Question

How process inputs based on a filename pattern using CWL

0

Entering edit mode

6.8 years ago

thomas.e ▴ 110

This must be answered somewhere but I can't find it. How do I process all files matching a pattern, e.g.


/path/to/rawdata/*.dat

I've seen examples where multiple inputs are explicitly listed but where a pattern is specified.

CWL • 2.3k views

ADD COMMENT • link 6.7 years ago by thomas.e ▴ 110

score 2 · Answer 1 · 2017-08-21

For others looking at this thread, this is how I solved the problem. There may be better ways.

Basically, I ran my single file workflow as a sub-workflow in a step that scatters across the input files. I did not attempt to get CWL to scan directories for input files, so I will build the input file as a seperate step.

So, the input looks like:


reads1:
  - class: File
    format: "edam:format_1930"
    location: "../data/S1_R1.fastq.gz"
  - class: File
    format: "edam:format_1930"
    location: "../data/S2_R1.fastq.gz"
reads2:
  - class: File
    format: "edam:format_1930"
    path: "../data/S1_R2.fastq.gz"
  - class: File
    format: "edam:format_1930"
    path: "../data/S2_R2.fastq.gz"


$namespaces: { edam: http://edamontology.org/ }
$schemas: [ http://edamontology.org/EDAM_1.16.owl ]

I then have a scatter workflow:


class: Workflow
cwlVersion: v1.0

requirements:
- class: InlineJavascriptRequirement
- class: ScatterFeatureRequirement
- class: StepInputExpressionRequirement
- class: SubworkflowFeatureRequirement

inputs:
  reads1: File[]
  reads2: File[]
 # I found that with toil some constant input files also need to be reproduced here
  adapters:
      type: File
      default:
        class: File
        path: /path/to/adapters/TruSeq3-PE.fa
        location: /path/to/adapters/TruSeq3-PE.fa

outputs:
  [all the workflow outputs here]

steps:

  all:
    run: single-file-pl.cwl

    scatter: [read1, read2]
    scatterMethod: dotproduct

    in:
      read1:
        source: reads1
      read2:
        source: reads2
      adapters:
        source: adapters


    out: [all workflow output here]

Hopefully, this helps someone.

score 1 · Answer 2 · 2017-06-29

Hello thomas.e,

For CWL implementations that consume YAML/JSON input objects you'll need a separate File entry for each file.
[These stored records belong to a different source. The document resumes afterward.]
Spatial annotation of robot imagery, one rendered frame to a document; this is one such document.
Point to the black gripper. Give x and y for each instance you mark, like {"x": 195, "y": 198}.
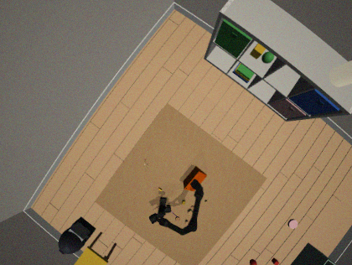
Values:
{"x": 162, "y": 203}

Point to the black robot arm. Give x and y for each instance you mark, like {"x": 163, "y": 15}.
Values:
{"x": 192, "y": 225}

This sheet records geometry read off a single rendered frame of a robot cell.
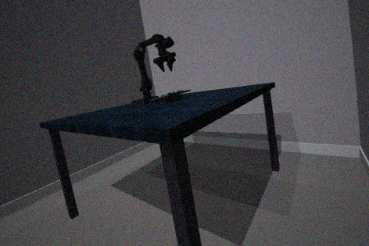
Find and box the grey switch panel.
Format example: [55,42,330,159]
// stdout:
[150,90,190,103]

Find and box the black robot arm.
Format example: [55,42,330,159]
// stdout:
[133,34,176,98]

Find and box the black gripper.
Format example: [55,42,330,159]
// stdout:
[153,49,176,72]

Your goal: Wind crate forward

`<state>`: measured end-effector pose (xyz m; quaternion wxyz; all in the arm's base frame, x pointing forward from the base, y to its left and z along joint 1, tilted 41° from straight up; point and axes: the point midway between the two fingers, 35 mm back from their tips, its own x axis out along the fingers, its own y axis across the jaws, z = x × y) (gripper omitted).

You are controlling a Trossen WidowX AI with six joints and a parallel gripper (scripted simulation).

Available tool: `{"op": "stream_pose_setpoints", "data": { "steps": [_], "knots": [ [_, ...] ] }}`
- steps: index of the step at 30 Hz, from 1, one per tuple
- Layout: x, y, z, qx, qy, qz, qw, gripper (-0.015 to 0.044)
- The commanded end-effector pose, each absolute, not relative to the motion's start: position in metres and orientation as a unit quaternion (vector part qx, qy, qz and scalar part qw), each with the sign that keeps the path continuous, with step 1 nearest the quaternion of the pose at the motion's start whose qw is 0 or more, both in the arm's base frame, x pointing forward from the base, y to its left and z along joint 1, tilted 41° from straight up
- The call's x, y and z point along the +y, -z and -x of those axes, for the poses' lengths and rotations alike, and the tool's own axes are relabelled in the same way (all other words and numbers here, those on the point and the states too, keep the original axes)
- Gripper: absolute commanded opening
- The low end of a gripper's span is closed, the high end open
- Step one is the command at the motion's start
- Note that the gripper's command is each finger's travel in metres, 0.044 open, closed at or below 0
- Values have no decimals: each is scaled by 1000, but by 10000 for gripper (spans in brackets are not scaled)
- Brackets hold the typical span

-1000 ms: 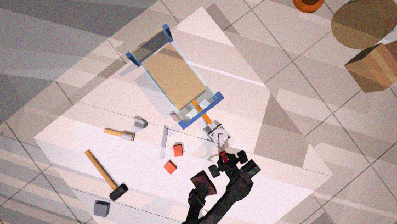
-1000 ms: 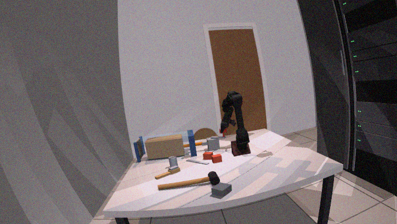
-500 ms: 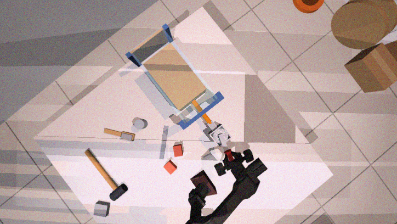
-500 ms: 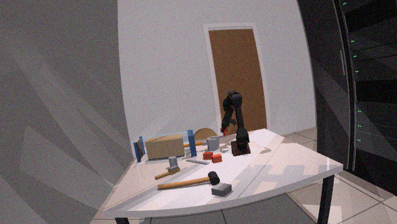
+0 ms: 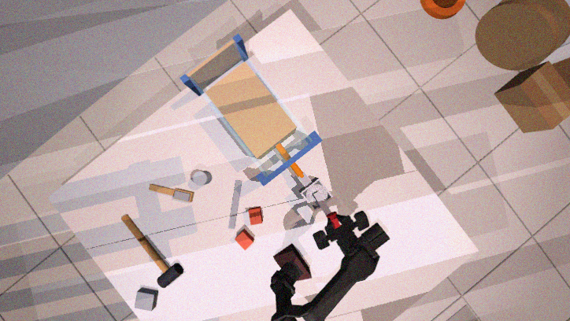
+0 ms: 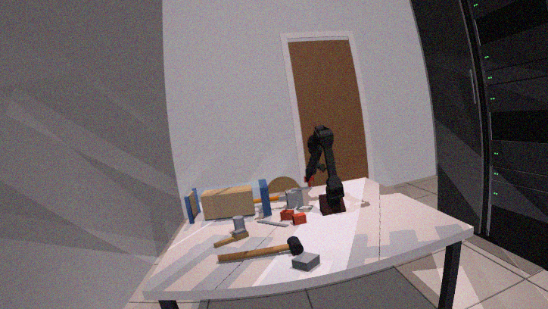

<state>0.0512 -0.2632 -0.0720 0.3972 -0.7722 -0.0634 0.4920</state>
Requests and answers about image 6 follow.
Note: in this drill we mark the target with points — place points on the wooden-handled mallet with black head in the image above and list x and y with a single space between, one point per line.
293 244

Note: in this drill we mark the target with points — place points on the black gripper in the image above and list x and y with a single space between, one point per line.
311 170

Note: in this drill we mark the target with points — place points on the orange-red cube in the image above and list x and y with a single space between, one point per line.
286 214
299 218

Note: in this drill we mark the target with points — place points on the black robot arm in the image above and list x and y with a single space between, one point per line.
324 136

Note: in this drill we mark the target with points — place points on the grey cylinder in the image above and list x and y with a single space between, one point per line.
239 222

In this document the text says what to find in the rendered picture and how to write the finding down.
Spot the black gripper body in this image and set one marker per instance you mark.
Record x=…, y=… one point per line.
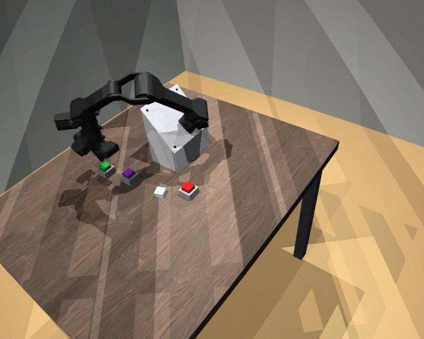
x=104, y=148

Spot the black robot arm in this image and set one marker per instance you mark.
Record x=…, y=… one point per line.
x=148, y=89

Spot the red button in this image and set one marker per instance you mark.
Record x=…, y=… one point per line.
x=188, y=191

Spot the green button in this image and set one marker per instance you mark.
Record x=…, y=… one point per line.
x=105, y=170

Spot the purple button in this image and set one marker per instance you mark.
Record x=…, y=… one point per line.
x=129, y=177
Here's an example input object, assuming an input named raw_data and of the type File[] (also known as type: array, items: File )

raw_data:
  - class: File
    path: /path/to/rawdata/000.dat
  - class: File
    path: /path/to/rawdata/001.dat

I've made an issue to add a convenience feature to the reference implementation to make this easier: https://github.com/common-workflow-language/cwltool/issues/448

score 1 · Answer 3 · 2017-06-29

I see two scenarios here:

This is how you would invoke your tool from the shell, and shell would expand glob to the list of files
The tool itself accepts glob as an input

In case of 1. as I mentioned, tool never receives *.dat as an argument. It actually gets resolved glob, a list of file paths. The way to handle this in CWL is with mini workflow: first you have a tool that would receive a list of files as an input and create semantically meaningful outputs, say dat_files, meta_files, other_files. You do that by specifying globs on outputs of that tool. Next you connect dat_files to your tool which than receives all file paths on its command line, precisely as if it got invoked with a glob.

In the other case, the best course of action would be to stage input files to working directory, and pass a glob as a string to the tool.